Oliver Sacks had a piece in the New Yorker this summer about the Canadian novelist Howard Engel. (Only the abstract is available online for non-sunscribers - http://www.newyorker.com/reporting/2010/06/28/100628fa_fact_sacks ) Engel lost the ability to read and to recognize words and letters after suffering a stroke. He could still write - but he could not read what he wrote.
After I read the article, I dug out my stack of Howard Engel novels. I have all of his Benny Cooperman novels - about a wise-cracking small town PI in Canada. Long ago I started but never finished his first book, The Suicide Murders. It was okay - light entertainment, nothing great. Something I need to be in the mood for. I'll get back to it someday.

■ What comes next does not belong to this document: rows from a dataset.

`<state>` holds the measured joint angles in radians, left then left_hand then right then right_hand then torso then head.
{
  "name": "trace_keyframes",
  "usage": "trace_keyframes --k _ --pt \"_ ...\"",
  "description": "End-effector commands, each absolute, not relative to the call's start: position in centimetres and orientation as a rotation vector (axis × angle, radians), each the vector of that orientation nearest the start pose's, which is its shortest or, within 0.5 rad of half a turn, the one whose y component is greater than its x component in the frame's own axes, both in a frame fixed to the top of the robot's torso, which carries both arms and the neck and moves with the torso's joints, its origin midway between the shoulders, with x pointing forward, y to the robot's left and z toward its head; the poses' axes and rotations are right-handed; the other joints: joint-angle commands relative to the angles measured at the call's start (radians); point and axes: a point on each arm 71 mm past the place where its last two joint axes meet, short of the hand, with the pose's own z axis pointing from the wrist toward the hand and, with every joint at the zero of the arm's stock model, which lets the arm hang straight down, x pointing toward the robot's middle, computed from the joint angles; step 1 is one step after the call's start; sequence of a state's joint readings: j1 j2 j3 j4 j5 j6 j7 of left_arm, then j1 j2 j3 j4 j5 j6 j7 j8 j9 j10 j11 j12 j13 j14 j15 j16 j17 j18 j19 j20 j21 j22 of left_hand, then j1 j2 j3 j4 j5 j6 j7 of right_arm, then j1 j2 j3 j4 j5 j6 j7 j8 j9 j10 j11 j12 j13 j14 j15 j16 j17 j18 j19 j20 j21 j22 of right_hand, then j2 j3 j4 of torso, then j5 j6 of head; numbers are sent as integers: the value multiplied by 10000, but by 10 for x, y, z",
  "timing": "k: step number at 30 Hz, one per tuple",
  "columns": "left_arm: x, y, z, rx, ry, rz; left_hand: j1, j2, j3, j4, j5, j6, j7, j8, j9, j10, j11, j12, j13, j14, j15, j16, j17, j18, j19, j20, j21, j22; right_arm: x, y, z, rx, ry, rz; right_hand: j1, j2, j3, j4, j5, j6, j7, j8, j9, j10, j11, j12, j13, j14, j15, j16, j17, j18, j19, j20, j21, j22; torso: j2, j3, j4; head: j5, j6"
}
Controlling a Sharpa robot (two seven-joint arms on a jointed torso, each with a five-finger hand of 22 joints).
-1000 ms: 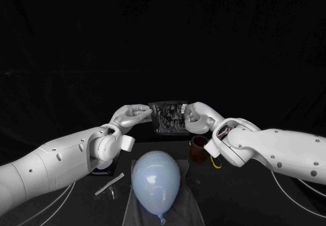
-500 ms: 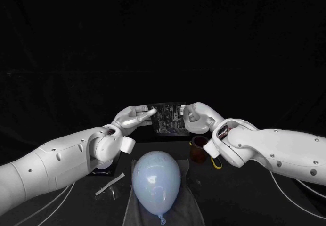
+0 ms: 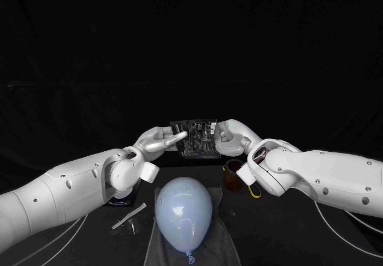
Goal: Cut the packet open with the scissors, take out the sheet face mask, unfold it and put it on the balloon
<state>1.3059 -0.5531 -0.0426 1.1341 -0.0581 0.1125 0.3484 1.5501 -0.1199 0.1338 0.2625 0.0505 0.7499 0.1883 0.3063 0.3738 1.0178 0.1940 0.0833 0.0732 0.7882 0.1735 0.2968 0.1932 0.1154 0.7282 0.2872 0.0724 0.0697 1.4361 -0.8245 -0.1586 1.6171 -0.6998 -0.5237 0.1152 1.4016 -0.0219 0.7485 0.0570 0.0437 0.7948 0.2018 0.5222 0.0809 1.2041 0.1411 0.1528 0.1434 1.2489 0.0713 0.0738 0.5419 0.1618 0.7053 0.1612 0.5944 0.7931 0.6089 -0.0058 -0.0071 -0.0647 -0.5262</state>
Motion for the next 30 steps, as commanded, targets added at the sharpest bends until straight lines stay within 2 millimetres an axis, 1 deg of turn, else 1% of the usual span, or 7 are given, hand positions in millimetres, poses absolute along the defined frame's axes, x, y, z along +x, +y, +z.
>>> trace_keyframes --k 1,4,5,7,9,13,30 --pt "558 145 -141 -8375 15836 -18654 416 326 239 -21 -32 545 -102 188 24 311 -129 94 15 156 -73 1 41 -14 101 11 40 8 490 -172 -100 3493 14915 11443 205 272 2513 -2584 37 40 -1 46 9 227 -151 34 -3 66 -34 38 -5 126 82 -4 48 11 -8 -2 -8 2 -8" --pt "559 145 -140 -8368 15679 -18626 834 819 666 9 -25 1273 -236 439 51 853 -412 266 51 446 -259 93 120 76 158 5 50 12 490 -171 -101 3457 15048 11449 206 268 2507 -2589 38 47 -5 50 11 235 -155 33 -3 73 -37 39 -6 130 85 -6 52 14 -4 1 -9 7 -3" --pt "559 145 -140 -8367 15643 -18617 884 880 748 48 -27 1379 -268 458 42 944 -447 269 41 529 -295 116 145 102 178 9 54 13 490 -171 -101 3447 15078 11448 206 268 2507 -2589 38 47 -5 50 11 235 -155 33 -3 73 -37 39 -6 130 85 -6 52 14 -7 2 -9 6 -2" --pt "559 146 -139 -8378 15498 -18554 1098 1226 1098 70 -27 1744 -433 612 86 1315 -579 342 38 833 -421 216 232 169 236 15 67 17 490 -170 -102 3416 15164 11436 206 268 2507 -2589 38 47 -5 50 11 235 -155 33 -3 73 -37 39 -6 130 85 -6 52 14 -9 2 -9 3 2" --pt "560 146 -139 -8402 15390 -18484 1187 1316 1239 40 -26 1872 -538 697 131 1500 -636 384 40 967 -472 253 270 196 266 16 75 19 490 -170 -102 3396 15215 11427 207 269 2504 -2590 37 52 -7 53 12 240 -157 33 -3 78 -40 41 -6 132 88 -6 55 15 -8 1 -5 -1 4" --pt "561 148 -139 -8457 15229 -18340 1200 1351 1579 100 -28 1962 -643 815 235 1778 -730 367 -5 1196 -561 256 350 260 347 24 91 23 490 -170 -102 3358 15266 11403 205 268 2500 -2590 37 53 -8 54 13 242 -158 31 -4 79 -40 40 -7 132 88 -5 56 15 0 3 -5 -17 6" --pt "564 157 -140 -8614 14970 -17839 1128 1262 2008 163 -30 1979 -725 923 375 1909 -789 243 -57 1279 -583 144 417 306 370 23 63 10 489 -181 -102 3462 15112 11191 199 249 2498 -2599 37 -77 54 -34 -14 126 -99 -108 -59 -25 13 -43 -74 122 0 30 25 1 2 1 -12 -55 -4"
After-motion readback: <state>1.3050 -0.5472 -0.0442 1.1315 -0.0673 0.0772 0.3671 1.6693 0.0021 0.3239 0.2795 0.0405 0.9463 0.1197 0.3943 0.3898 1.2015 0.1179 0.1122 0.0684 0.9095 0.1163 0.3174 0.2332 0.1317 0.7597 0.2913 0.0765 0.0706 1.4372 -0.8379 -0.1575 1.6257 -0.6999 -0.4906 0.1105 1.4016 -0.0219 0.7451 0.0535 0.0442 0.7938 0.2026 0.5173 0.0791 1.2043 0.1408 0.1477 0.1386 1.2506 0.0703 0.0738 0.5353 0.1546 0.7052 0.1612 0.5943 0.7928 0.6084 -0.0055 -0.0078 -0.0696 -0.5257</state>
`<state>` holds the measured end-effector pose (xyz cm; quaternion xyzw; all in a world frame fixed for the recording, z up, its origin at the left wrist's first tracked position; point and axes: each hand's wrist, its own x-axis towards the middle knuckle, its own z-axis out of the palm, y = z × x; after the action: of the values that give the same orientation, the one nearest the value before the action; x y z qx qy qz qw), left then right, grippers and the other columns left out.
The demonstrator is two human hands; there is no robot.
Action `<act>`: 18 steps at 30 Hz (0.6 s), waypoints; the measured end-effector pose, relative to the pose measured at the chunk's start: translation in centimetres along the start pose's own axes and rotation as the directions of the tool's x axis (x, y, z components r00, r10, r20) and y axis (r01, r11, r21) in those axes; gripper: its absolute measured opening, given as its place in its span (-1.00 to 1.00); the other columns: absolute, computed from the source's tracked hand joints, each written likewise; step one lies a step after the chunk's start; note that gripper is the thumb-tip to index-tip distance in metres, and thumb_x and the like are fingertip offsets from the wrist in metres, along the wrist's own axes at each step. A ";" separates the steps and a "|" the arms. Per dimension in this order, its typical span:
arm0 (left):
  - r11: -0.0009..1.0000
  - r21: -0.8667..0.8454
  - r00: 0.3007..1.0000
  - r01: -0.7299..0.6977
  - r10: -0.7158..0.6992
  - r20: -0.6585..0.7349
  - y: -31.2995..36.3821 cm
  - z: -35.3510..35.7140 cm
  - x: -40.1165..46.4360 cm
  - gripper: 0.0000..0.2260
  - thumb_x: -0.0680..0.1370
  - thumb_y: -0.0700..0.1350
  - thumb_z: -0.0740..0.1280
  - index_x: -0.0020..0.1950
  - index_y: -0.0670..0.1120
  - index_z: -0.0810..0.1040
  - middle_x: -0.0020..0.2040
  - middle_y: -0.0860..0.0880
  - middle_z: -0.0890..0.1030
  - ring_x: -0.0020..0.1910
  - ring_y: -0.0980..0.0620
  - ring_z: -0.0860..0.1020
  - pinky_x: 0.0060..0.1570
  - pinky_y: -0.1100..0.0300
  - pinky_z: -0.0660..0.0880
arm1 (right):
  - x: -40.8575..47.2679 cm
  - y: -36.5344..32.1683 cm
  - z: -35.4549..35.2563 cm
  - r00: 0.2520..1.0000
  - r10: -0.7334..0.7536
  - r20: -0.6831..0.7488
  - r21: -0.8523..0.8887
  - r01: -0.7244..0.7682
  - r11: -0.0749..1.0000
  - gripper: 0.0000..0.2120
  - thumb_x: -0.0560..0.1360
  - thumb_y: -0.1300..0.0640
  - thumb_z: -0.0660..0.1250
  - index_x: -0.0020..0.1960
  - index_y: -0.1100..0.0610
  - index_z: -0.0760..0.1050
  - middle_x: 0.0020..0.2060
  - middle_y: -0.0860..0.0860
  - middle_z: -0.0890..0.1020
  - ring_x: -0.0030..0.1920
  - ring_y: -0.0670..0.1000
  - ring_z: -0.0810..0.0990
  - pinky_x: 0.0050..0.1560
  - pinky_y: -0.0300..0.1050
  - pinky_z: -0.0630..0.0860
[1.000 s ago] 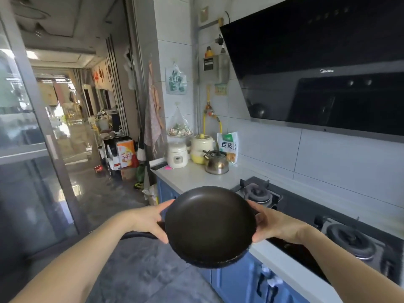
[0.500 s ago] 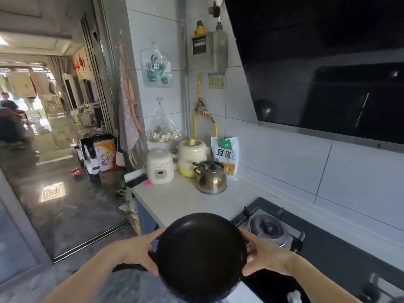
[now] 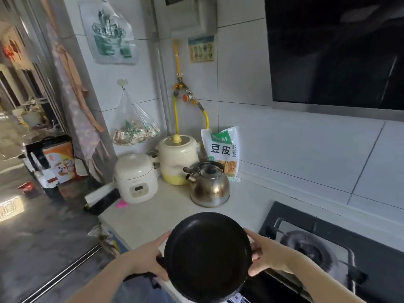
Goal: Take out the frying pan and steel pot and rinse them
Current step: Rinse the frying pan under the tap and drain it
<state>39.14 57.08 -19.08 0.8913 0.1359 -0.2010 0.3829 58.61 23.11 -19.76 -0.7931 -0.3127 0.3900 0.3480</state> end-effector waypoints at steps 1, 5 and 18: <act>1.000 0.002 1.000 0.001 -0.001 0.007 -0.4 -0.6 0.9 0.14 0.22 -0.08 0.60 0.48 0.41 -0.14 -0.22 -0.07 0.66 -0.18 -0.01 0.65 0.00 0.11 0.59 | 0.8 -0.2 0.0 1.000 0.002 0.012 0.010 -0.002 1.000 0.04 0.23 0.25 0.56 0.34 -0.39 -0.02 0.05 0.01 0.64 -0.01 -0.05 0.67 0.15 -0.09 0.56; 0.998 0.011 0.998 -0.065 0.065 0.005 -0.9 -1.5 4.1 0.07 0.25 -0.13 0.57 0.45 0.43 -0.08 -0.20 0.00 0.57 -0.18 0.06 0.59 -0.02 0.26 0.53 | 3.5 -0.3 0.2 1.000 0.009 0.024 -0.051 -0.008 0.999 -0.03 0.28 0.30 0.54 0.13 -0.52 -0.02 0.10 -0.05 0.57 0.05 -0.10 0.62 0.15 -0.20 0.54; 0.998 -0.028 0.998 -0.062 0.063 0.030 -2.8 -1.4 9.0 0.09 0.19 -0.08 0.61 0.44 0.45 -0.03 0.37 0.19 0.38 0.20 0.06 0.46 0.29 0.06 0.44 | 7.5 1.5 -0.5 0.995 0.099 -0.008 -0.087 -0.099 0.991 0.07 0.15 0.17 0.60 0.41 -0.38 0.09 0.07 -0.05 0.65 0.06 -0.05 0.65 0.20 0.02 0.56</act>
<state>46.33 60.74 -24.15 0.8866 0.1050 -0.2008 0.4032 63.15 27.88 -23.68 -0.8227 -0.2892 0.3914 0.2939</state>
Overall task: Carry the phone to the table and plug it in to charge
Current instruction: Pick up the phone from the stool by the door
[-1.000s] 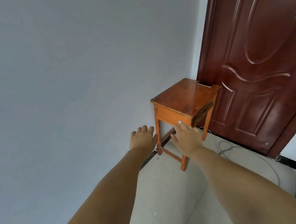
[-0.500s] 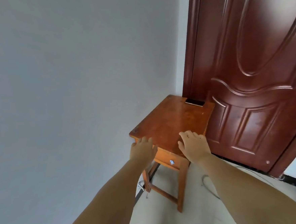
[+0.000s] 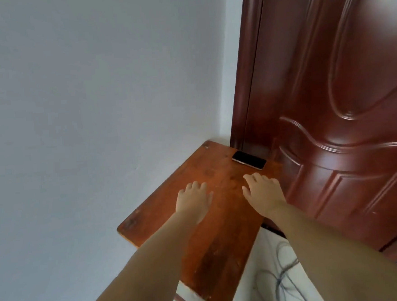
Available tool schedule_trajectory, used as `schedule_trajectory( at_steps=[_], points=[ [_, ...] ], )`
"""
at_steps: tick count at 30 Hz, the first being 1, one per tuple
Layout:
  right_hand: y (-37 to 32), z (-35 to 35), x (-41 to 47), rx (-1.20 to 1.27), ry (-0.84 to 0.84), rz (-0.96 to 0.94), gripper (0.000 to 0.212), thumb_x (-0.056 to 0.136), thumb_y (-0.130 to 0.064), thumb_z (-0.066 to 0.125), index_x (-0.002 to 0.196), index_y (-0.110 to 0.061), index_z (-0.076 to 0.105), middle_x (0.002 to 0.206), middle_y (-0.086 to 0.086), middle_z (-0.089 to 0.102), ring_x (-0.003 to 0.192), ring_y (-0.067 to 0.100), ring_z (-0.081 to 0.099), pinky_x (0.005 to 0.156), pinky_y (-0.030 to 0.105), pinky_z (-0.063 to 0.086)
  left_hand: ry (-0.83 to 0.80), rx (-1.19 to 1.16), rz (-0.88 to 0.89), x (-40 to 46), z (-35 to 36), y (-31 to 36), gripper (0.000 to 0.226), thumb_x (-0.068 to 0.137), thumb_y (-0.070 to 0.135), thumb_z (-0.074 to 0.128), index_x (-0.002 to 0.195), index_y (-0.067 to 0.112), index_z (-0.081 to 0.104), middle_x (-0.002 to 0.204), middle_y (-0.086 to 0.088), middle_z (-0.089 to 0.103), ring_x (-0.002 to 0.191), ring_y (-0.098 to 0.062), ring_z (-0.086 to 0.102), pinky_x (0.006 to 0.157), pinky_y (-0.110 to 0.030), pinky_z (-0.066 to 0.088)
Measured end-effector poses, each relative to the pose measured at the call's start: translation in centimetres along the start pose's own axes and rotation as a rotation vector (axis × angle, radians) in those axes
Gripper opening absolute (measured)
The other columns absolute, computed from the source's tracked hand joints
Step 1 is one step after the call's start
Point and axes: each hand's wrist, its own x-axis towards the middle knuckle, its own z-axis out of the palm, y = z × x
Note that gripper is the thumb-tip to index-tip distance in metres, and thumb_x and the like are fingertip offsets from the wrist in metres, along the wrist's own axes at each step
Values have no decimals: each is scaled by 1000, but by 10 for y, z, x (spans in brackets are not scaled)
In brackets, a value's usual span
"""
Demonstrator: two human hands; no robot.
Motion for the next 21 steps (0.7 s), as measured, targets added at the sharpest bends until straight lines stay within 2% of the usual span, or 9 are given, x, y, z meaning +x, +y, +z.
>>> schedule_trajectory(
  at_steps=[5, 10, 17, 21],
  points=[
    [87, 17, 94, -28, -47, -93, 39, 97, -36, 33, 129, -18, 45, 120, 5, 57, 107, 23, 56, 90, 39, 40, -19, -88, -99, 104, 21, 54, 45, 98, 35, 36, 139, 18, 34, 142, -10, 43, 130, -30, 40, 105, -45, 36],
    [149, 41, 162, -1, -95, -117, 38, 96, -35, 34, 130, -19, 44, 123, 5, 58, 110, 23, 56, 92, 40, 40, -50, -129, -167, 181, 42, 90, 43, 97, 33, 38, 136, 18, 36, 136, -9, 48, 123, -30, 45, 101, -44, 40],
    [165, 94, 230, 32, -188, -179, 39, 97, -35, 34, 131, -17, 43, 125, 6, 57, 112, 24, 54, 92, 39, 39, -105, -250, -295, 241, 92, 88, 41, 98, 36, 34, 135, 19, 38, 133, -10, 49, 125, -32, 43, 100, -46, 40],
    [160, 129, 257, 81, -205, -165, 48, 93, -41, 42, 131, -11, 42, 128, 10, 55, 116, 26, 52, 96, 39, 40, -119, -198, -333, 257, 130, 74, 44, 99, 35, 33, 140, 19, 31, 144, -8, 39, 135, -30, 31, 110, -45, 29]
  ],
)
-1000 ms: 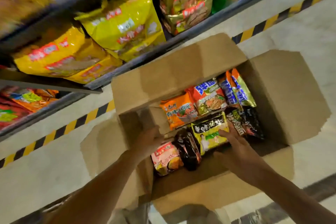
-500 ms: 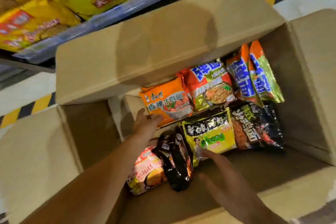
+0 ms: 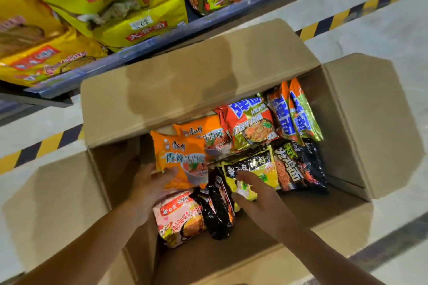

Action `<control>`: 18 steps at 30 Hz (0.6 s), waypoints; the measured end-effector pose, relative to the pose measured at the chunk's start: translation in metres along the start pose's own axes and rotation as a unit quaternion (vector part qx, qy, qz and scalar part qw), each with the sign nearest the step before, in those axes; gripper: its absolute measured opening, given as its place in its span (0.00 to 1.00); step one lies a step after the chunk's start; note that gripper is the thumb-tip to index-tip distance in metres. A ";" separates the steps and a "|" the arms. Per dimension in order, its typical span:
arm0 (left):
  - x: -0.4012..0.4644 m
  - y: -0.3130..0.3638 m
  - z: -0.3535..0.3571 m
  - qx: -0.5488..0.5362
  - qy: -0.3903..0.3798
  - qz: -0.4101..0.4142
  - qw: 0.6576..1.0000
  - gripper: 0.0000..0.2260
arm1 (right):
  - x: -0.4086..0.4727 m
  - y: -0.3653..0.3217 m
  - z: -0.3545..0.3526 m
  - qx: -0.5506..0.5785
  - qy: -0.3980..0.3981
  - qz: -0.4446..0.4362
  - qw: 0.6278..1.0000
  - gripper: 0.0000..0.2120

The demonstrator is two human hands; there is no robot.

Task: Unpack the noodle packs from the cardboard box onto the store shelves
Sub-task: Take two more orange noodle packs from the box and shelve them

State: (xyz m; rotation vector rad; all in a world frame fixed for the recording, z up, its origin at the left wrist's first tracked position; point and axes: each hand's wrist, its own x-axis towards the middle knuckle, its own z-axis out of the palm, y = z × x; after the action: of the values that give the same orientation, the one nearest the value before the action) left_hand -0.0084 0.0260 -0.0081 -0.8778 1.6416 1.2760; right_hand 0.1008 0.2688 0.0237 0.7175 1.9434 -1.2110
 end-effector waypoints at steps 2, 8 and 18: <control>-0.013 -0.002 -0.022 -0.014 0.016 -0.008 1.000 0.13 | 0.015 -0.011 0.006 0.045 0.015 0.034 0.998 0.22; -0.027 -0.006 -0.065 -0.019 0.024 0.015 0.999 0.18 | 0.095 -0.025 0.046 0.256 0.023 0.176 0.950 0.23; -0.008 -0.030 -0.054 -0.025 0.021 0.049 0.998 0.12 | 0.186 -0.024 0.082 0.422 0.156 0.283 0.847 0.28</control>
State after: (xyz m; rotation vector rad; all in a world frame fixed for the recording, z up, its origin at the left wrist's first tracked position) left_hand 0.0109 -0.0329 -0.0056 -0.8686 1.7106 1.3790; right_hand -0.0020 0.1993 -0.1392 1.8843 1.1661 -1.5918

Tonight while doing laundry I found another Howard Engel novel (I have green Penguin editions of his books except for this one, which mean it doesn't live with the Penguins in the bookcase devoted to Penguins). Its the first one he wrote after his brain injury. Its called The Memory Book and instead of sorting socks I started reading it. Benny Cooperman suffers a traumatic brain injury - much like Paul Cole in Donald Westlake's Memory - the book I am currently reading - and wakes up weeks later in the hospital. With a shattered memory and with the same inability to read or recognize letters as Howard Engel himself experienced. Though I only read a few chapters of it, The Memory Book is on much sounder ground with the science and medicine of memory loss and brain injury. Of course, it was written 40 years after Memory. While I am enjoying Memory, I cringe at the fact that I'm deriving entertainment from a character suffering from traumatic brain injury from a period before much was known about these things.
Also lurking with my green Penguins I found this:
Supposedly its a classic in field on amnesia-noir lit. I bought it after reading about it in reviews of the Vintage Book of Amnesia edited by Jonathan Lethem. I thought it would be cool but could never get into. Maybe I'll have another look at it since I seem to be temporarily interested in this kind of thing.